Instructions for the task: Take the lines in the listing below from the line with "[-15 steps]" up to and including the line with "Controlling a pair" and set them down exactly, skipping pictures and adding nothing.

Supplied material:
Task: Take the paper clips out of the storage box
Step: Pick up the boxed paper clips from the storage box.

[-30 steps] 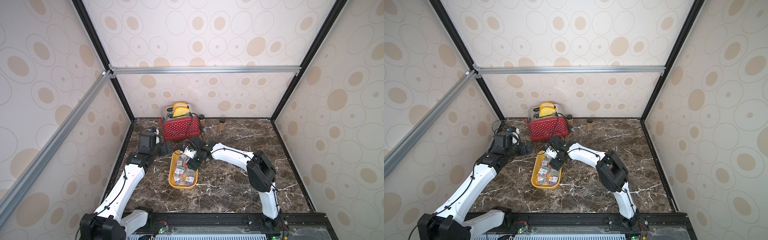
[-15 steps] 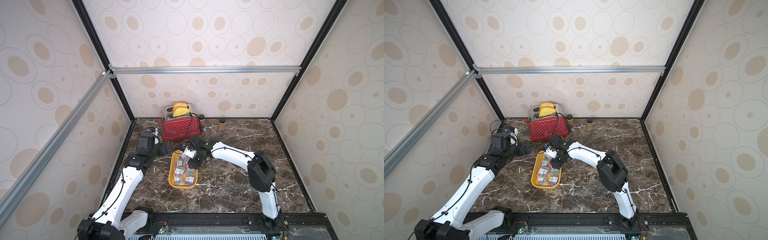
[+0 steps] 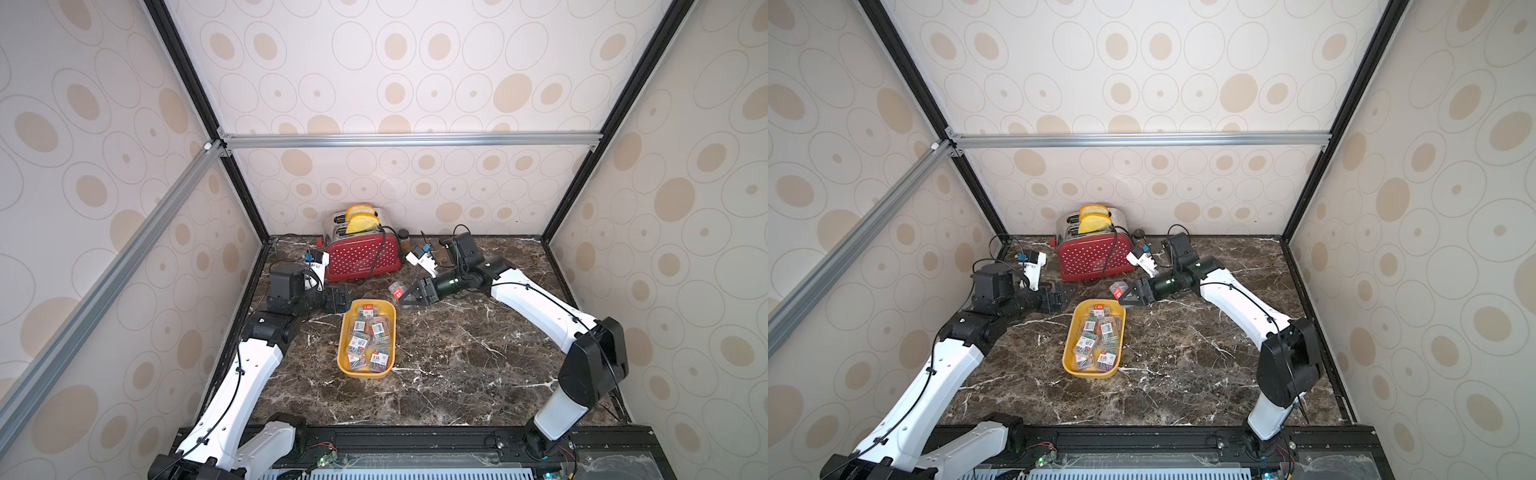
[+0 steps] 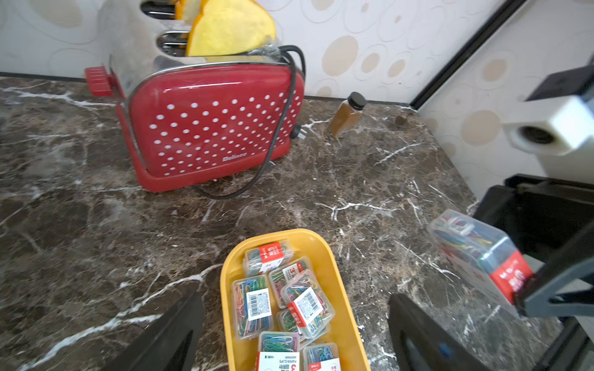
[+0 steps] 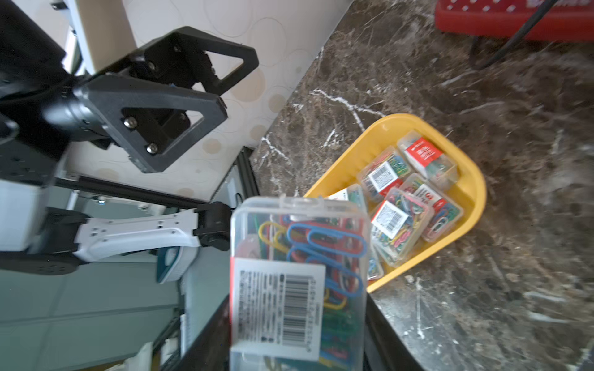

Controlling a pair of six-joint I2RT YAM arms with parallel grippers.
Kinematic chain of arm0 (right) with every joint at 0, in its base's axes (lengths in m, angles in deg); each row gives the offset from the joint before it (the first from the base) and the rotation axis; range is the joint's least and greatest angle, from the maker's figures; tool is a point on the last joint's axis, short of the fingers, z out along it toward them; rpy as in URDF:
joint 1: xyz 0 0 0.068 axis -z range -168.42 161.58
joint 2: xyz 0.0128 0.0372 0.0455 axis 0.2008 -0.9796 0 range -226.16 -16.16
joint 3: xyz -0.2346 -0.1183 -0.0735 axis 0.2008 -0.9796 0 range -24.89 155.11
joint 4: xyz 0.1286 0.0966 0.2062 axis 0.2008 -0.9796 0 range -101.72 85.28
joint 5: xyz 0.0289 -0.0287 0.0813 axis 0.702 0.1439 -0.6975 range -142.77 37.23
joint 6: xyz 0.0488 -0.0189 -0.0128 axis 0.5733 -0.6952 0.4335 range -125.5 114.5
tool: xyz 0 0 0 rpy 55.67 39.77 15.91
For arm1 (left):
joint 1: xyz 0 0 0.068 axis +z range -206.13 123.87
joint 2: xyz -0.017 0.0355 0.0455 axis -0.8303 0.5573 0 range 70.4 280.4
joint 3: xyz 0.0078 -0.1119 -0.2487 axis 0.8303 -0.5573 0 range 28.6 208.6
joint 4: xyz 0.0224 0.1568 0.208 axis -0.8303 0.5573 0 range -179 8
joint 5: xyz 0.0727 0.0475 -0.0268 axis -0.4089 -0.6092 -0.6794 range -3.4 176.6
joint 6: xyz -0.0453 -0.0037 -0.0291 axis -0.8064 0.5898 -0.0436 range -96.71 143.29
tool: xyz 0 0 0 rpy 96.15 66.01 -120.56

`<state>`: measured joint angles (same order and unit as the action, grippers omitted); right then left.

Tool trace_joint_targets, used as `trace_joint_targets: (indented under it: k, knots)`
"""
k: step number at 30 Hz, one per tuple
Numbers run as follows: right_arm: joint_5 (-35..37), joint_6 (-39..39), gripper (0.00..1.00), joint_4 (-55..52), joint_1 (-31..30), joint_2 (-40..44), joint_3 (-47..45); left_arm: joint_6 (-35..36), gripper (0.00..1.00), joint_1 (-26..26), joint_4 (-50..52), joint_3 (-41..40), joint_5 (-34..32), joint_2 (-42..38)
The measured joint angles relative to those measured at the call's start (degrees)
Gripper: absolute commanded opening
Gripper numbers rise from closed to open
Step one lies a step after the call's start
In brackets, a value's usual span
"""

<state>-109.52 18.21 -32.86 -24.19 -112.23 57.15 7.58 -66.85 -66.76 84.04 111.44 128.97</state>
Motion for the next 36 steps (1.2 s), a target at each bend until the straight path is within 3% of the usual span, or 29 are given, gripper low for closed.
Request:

Reply:
[-15 steps] 
[+0 steps] 
[+0 steps] 
[+0 steps] 

Controlling a pair of six-joint I2RT YAM arms with parallel grippers.

Work on this exercise has been finished.